If you look at his stats there’s nothing remarkable there; 23 Tests and only one century and that’s against the 1983 version of Sri Lanka.
He also played 39 one-day games and no centuries.
David was quoted as saying he never got the big deal over centuries. His record backs that up.
Yet David Hookes was something else. He was a player who inspired kids to pick up a bat and fall in love with the game, his twin scoop bat the sporting equal of Excalibur.
He was the introductory drug to a great sport. He had character, style and pure batting charisma. That summer of 82/83 he was on fire.
He punched out the fastest legitimate first-class century of all time. The lightning continued during the Tests and one-day games against England and New Zealand.
Then his career just kind of peters out.
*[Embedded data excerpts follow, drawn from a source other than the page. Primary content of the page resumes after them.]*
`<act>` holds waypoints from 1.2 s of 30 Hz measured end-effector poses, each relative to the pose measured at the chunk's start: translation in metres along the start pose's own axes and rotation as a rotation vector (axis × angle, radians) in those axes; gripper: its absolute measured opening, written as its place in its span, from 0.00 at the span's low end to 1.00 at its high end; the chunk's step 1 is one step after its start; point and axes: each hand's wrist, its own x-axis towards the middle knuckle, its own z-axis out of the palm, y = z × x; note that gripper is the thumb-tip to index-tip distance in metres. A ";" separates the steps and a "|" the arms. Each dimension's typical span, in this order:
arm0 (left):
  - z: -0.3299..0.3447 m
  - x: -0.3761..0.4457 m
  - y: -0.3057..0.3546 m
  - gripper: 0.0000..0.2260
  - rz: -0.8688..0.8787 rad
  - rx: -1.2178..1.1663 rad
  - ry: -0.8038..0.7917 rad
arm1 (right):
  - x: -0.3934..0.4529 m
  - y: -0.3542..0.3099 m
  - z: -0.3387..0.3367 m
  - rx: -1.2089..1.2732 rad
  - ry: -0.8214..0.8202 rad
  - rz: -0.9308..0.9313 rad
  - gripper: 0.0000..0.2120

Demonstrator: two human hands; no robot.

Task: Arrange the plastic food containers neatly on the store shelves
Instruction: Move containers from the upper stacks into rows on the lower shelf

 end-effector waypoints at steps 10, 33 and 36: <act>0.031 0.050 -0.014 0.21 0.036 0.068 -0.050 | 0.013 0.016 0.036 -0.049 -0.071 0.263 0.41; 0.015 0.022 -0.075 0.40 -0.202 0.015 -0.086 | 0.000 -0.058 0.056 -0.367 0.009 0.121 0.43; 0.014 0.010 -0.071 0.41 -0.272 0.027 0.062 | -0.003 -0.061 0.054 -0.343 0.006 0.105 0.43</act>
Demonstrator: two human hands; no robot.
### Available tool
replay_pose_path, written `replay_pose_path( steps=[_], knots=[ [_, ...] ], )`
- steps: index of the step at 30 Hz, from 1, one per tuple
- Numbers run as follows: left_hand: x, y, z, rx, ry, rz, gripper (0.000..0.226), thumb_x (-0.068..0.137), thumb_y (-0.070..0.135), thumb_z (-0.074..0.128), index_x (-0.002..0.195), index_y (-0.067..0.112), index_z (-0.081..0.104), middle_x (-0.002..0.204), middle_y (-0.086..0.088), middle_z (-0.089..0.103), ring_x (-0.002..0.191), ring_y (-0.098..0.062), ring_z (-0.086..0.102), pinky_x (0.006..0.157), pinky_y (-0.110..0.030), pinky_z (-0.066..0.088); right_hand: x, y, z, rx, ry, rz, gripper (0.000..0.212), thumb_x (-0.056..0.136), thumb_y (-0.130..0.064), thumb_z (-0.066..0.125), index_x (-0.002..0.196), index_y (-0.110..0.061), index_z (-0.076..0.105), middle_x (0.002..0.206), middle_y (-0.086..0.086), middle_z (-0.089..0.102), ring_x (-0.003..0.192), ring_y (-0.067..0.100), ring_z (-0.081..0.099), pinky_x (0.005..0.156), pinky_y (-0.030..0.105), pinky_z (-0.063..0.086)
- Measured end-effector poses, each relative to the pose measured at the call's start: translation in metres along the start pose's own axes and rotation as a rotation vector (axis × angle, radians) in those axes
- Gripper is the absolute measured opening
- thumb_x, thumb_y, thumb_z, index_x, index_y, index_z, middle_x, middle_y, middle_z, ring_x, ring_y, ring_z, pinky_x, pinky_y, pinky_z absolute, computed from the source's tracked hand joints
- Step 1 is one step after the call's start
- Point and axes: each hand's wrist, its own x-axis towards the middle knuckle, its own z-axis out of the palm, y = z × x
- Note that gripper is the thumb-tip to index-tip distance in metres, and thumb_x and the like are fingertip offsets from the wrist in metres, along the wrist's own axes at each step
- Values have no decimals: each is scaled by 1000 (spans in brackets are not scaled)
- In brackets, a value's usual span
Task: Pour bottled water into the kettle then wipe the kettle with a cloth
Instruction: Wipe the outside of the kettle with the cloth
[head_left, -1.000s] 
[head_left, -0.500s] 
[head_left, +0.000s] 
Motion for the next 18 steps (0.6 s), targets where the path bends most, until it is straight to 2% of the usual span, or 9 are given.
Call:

He was the poster boy of World Series Cricket, got his jaw busted and had a very good 1978/79 season of WSC against some of the best bowlers the world has ever seen.
He took on the attacks of the World XI and the West Indies and doubled the home averages that season of the Chappell brothers.
Not bad at all. He was very weak technically against spin and I would assume Hooksey did things his way and any advice was either ignored or a very polite ‘F-off’.
When Hooksey was on song you had to admire the sheer arrogance.
His name was Hookes and the hook shot came out.
Imagine a dour England player with the name of Hookes.
His cover drive and square cut were sights to behold and he was a run machine at the Adelaide over with its short boundaries.
Hookes was a foot shooter and he’s the classic sliding doors moment man of Australian Cricket.
Here are four questions that I think about a lot:
1. What if he didn’t sign with WSC and stayed with the Establishment?
2. What if he didn’t say Kim Hughes shouldn’t be captain?
3. What if he defused the situation with that Bouncer at that Pub?
4. What if he took the advice and became a better player of off-spin?
No cricket player has dominated my thinking more than David.